On Libertarian Socialism and Bitcoin: an essay series — Part 2
On Libertarian Socialism and Bitcoin:
an essay series
Published at Bitcoin block height 757622
If you’ve not read Part 1 of this series, please do so to familiarize yourself with the purpose of these essays and several important definitions of terms I’ll be using throughout. Thank you.
Part 2: A Tool of Today — Why Anarchists Should Consider Using Bitcoin as a Liberatory Technology
Note/Disclaimer: I’m an anarchist/libertarian socialist. I also have some bitcoin and work in the Bitcoin space as an audio engineer/producer for two Bitcoin-focused podcasts. I also have some US dollars, an admission I have never seen ‘disclosed’ by the writer of an article about anything having to do with the global monetary and financial hegemony.
This essay will be aimed at anarchists/libertarian socialists who are skeptical or antagonistic toward Bitcoin as both a concept and working system in an attempt to argue why we should all consider its ability to act as a liberatory tool, and as a way to build mutual aid networks that don’t pass through the State and minimize the use of capitalist institutions (Bitcoin is not inherently capitalist but socialist, though the external manifestations of industrial-scale bitcoin mining infrastructure and for-profit, Bitcoin-centric companies operating in our global economy certainly are capitalist; more on this later). I will not be arguing that those who envision a stateless, classless, moneyless society (communism) are misguided or incorrect in their pursuit; on the contrary, I think they make strong arguments for living in a liberated community like that. Instead, I want to discuss the practicalities of building dual power in 2022 and offer an alternative to the US dollar as a way to establish circular economies that must acquire outside resources. I will address bitcoin mining and its ability to help us decarbonize and decentralize electricity generation in Part 3, focused on solutions that address energy needs and our ecological crisis today.
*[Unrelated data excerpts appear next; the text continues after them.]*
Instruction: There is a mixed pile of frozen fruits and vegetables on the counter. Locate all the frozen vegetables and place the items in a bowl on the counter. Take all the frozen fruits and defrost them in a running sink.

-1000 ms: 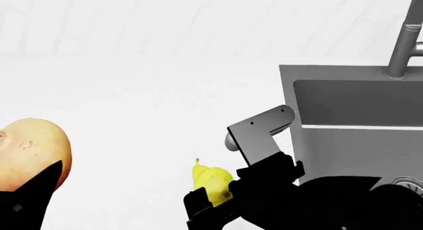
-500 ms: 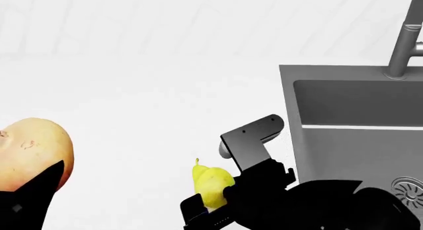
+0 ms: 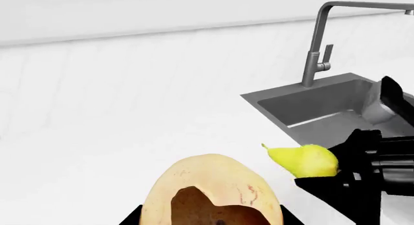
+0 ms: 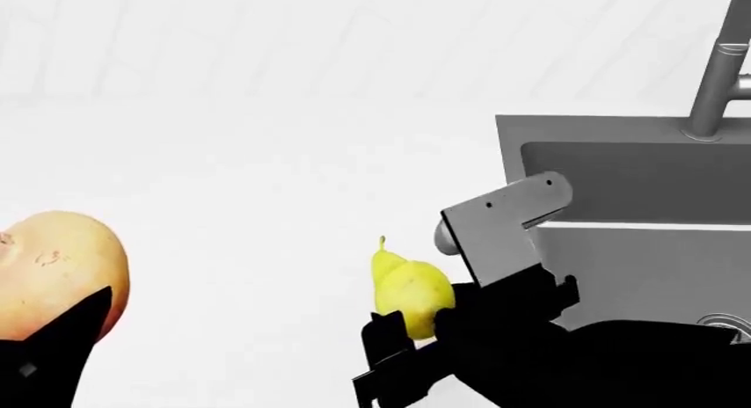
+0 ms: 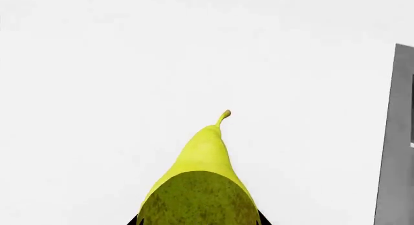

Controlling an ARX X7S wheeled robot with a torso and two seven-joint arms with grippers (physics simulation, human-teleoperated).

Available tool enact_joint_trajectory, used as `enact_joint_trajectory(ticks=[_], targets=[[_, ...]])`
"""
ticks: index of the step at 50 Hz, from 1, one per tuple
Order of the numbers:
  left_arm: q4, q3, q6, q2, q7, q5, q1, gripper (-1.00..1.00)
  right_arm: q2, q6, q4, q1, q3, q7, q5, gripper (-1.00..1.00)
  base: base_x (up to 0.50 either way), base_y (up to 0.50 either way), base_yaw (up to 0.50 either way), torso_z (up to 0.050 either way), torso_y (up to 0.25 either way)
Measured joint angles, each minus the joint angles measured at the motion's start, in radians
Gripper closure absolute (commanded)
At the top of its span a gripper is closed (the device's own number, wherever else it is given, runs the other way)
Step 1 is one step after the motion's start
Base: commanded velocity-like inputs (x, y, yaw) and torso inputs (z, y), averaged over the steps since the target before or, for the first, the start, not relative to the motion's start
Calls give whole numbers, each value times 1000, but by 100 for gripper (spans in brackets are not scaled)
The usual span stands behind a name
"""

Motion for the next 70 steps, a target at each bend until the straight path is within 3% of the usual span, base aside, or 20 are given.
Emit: enact_joint_trajectory(ticks=[17,28,70], targets=[[-30,14,-13,3,5,24,-14,100,224,-68,-218,-63,169,144,168,100,0,-9,0,1,0],[-32,18,-11,3,-7,23,-30,100,297,-96,-276,-92,218,175,212,100,-35,-464,0,0,0],[-16,14,3,-11,-9,7,-38,100,287,-104,-297,-99,217,173,209,100,-9,-496,0,0,0]])
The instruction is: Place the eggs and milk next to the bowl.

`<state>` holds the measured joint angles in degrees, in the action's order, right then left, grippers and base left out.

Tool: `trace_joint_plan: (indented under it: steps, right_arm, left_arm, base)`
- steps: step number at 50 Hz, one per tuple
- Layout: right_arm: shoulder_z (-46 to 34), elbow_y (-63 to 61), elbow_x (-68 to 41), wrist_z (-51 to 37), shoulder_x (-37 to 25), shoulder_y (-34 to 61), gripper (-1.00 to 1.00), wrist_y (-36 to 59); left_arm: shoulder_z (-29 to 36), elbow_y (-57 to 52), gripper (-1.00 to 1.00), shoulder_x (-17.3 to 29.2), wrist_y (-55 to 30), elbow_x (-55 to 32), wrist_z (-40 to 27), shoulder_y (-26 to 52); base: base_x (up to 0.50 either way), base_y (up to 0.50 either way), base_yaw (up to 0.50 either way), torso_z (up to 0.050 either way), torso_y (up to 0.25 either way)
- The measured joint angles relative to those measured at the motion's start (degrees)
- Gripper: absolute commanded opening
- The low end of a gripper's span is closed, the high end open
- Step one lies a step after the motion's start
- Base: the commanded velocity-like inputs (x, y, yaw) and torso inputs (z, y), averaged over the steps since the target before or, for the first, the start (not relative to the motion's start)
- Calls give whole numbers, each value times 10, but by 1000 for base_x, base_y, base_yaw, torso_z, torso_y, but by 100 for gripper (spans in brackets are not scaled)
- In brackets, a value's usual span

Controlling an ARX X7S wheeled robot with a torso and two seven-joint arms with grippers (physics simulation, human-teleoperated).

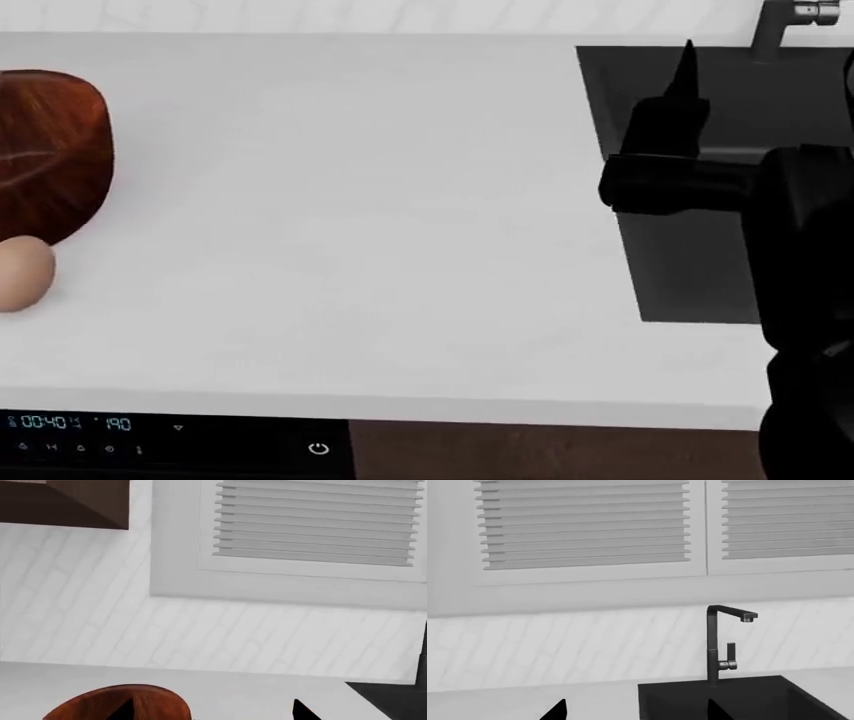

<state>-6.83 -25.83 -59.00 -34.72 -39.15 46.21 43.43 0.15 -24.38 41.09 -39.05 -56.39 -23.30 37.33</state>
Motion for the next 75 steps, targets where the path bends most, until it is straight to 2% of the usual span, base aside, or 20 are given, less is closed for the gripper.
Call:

In our society, acquiring money is — unfortunately — a necessary step in obtaining the basic goods and services needed for survival. On top of that, those with the most money have the means to secure power over others and dictate conditions under which the rest of us must exist. The State and banks (which are extensions of the State, as are corporations), with their ability to generate more money at-will by literally just typing bigger numbers into a computer, use this power to their advantage. This system, in my opinion, is antithetical to the prosperity and security of humanity, and the primary means of state influence over — and domination of — both domestic and global affairs at this moment.
So, why do I identify as a Bitcoiner if I’m skeptical of money as the base layer of the exchange of value in society?
Because Bitcoin can help us sabotage the State while we help each other survive and thrive.
Bitcoin is a decentralized, censorship-resistant, peer-to-peer, open monetary solidarity network free from hierarchy that isn’t controlled by any state, corporate apparatus, or other private organization. Instead, it’s administered by those using and contributing to the quality of the network. Bitcoin was launched by an anonymous entity called Satoshi Nakamoto in 2009 in response to a likely second bailout package for big banks by the British government in the wake of the 2008 financial crisis (1)(2). The intention to separate money from state remains a shared core value among the Bitcoiners that I know.
I mentioned earlier that Bitcoin is an inherently socialist system. This is probably something of a hot take, but Bitcoin’s incentive structure and lack of centralized control or gatekeeping of any kind encourages the participation of all for the benefit of all and discourages monopoly formation. It is, in many ways, an enclosed commons, with the means of production (bitcoin mining), total auditability of the ledger, and process of reform (the Bitcoin Improvement Protocol (BIP) system) available to anyone. The network is secured by bitcoin miners (computers) running cryptography and being rewarded with bitcoin for doing so, both from the block subsidy and transaction fees paid by network users to miners to include their transaction in a block. Regardless of how individual actors may think of it, miner operators do not secure their bitcoin alone. They work to protect the network for all of us. They’re compensated by all of us. Individual freedom is made possible through collective security and solidarity, and Bitcoin is no different.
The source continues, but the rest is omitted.